- _EXERCISE INSTRUCTIONS_: Leave the pictures out and restate every line below exactly.

• • • • • • •

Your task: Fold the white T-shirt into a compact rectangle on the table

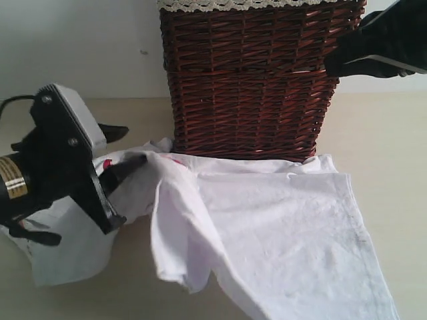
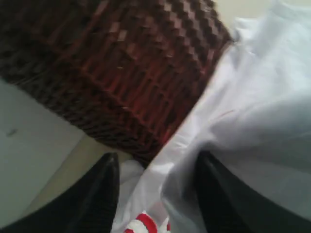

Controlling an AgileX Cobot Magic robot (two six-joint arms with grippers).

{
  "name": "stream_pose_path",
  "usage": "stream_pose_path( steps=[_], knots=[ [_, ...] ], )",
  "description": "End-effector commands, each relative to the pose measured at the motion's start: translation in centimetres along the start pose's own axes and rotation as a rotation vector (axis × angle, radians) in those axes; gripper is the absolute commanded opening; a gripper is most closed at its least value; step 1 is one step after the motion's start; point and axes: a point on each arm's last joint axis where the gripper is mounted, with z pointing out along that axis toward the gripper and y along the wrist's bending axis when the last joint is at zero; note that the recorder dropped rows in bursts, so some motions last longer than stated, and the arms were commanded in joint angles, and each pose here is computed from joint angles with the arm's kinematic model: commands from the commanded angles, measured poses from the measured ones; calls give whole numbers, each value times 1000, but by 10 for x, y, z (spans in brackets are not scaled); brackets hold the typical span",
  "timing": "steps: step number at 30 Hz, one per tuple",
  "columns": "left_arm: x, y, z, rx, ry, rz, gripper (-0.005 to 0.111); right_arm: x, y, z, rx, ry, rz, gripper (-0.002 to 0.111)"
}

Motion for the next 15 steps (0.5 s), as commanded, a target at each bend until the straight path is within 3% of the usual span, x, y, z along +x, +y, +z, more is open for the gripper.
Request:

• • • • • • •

- _EXERCISE RESULT_:
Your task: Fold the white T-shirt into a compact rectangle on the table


Controlling an AgileX Cobot Magic robot (two six-joint arms with grippers).

{
  "name": "stream_pose_path",
  "usage": "stream_pose_path( steps=[_], knots=[ [_, ...] ], )",
  "description": "End-effector commands, each relative to the pose measured at the motion's start: translation in centimetres along the start pose's own axes and rotation as a rotation vector (axis × angle, radians) in those axes; gripper is the absolute commanded opening; a gripper is most closed at its least value; step 1 is one step after the motion's start; point and axes: a point on each arm's last joint axis where the gripper is mounted, with z pointing out along that axis toward the gripper and y along the wrist's bending axis when the last joint is at zero; note that the recorder dropped rows in bursts, so some motions last longer than stated, and the arms were commanded in joint angles, and each pose here is computed from joint angles with the arm's kinematic model: commands from the commanded angles, measured poses from the measured ones; calls give whole numbers, each value times 1000, but by 10 for x, y, z (spans in brackets are not scaled); brackets hold the typical span",
  "timing": "steps: step number at 30 Hz, one per tuple",
  "columns": "left_arm: x, y, z, rx, ry, rz, gripper (-0.005 to 0.111); right_arm: x, y, z, rx, ry, rz, gripper (-0.002 to 0.111)"
}

Motion for the next 15 steps (0.5 s), as commanded, a target at each bend until the straight path is within 3% of the usual span, x, y, z along +x, +y, +z, more is open for the gripper.
Request:

What came before makes up the full response.